Each line of the listing below that includes "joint" must be copied.

BEGIN MATERIAL PROVIDED

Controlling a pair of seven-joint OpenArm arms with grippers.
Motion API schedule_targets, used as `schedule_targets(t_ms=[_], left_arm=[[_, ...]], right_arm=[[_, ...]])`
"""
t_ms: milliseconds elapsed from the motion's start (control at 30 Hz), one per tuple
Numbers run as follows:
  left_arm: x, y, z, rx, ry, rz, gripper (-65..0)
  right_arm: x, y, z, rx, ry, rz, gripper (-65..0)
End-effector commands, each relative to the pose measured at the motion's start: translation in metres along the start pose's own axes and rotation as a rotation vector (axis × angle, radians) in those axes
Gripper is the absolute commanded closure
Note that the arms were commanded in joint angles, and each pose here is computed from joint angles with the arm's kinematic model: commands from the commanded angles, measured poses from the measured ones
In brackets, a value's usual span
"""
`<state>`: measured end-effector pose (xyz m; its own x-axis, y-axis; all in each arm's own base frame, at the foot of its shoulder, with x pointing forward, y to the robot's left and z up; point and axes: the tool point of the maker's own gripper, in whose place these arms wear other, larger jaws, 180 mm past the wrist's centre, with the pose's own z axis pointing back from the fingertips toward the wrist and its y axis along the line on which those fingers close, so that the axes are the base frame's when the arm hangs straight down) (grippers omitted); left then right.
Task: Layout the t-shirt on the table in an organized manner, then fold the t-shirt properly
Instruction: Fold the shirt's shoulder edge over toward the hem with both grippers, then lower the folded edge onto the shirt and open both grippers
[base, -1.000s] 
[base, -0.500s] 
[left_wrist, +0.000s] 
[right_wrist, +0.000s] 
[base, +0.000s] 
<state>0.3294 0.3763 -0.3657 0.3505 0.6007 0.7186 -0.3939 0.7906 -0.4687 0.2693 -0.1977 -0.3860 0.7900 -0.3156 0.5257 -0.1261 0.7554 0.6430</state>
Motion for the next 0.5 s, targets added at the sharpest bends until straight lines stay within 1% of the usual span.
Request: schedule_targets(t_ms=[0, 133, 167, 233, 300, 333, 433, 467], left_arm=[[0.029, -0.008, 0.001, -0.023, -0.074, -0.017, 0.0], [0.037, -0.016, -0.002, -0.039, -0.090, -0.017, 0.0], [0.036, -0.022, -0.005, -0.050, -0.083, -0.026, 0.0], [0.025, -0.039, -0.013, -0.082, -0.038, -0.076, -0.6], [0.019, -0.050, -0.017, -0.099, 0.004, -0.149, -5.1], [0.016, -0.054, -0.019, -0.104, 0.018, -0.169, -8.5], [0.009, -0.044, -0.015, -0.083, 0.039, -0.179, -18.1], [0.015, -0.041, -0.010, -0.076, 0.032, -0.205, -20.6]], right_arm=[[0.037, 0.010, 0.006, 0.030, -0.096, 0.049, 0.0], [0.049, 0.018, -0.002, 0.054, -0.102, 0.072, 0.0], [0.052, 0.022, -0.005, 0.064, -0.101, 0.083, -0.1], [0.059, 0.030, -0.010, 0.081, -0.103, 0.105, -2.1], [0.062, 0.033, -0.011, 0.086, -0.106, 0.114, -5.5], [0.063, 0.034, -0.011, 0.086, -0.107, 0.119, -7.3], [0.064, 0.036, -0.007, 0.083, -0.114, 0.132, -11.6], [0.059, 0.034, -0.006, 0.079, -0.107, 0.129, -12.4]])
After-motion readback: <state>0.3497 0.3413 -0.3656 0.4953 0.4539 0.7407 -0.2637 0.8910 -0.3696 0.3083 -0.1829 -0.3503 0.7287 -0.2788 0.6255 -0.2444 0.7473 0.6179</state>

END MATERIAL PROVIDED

TASK RESULT ▸
Controlling a pair of seven-joint OpenArm arms with grippers.
Note that the arms were commanded in joint angles, and each pose here is computed from joint angles with the arm's kinematic model: commands from the commanded angles, measured poses from the measured ones

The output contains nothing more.